*Data extract*

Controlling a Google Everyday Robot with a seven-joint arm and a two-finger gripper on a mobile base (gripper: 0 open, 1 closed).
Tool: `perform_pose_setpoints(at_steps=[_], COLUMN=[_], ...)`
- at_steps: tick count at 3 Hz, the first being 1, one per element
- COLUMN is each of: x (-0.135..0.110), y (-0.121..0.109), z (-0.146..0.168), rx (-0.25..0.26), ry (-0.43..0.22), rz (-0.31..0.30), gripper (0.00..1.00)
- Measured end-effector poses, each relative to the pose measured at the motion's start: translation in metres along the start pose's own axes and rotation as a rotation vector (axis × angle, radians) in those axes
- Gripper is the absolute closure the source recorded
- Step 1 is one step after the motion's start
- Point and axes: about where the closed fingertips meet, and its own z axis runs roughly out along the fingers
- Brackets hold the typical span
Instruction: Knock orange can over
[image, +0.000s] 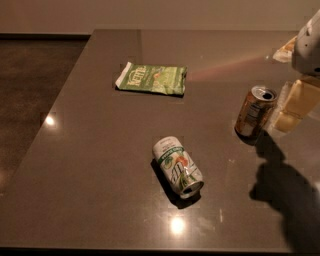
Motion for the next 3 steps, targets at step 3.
perform_pose_setpoints(at_steps=[3], x=[0.016], y=[-0.050], z=[0.037], rx=[0.007], ry=[-0.270], rz=[0.202], gripper=[0.00])
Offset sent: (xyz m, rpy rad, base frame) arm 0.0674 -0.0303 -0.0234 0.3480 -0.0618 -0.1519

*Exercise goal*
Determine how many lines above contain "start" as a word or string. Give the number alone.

*Answer below*
2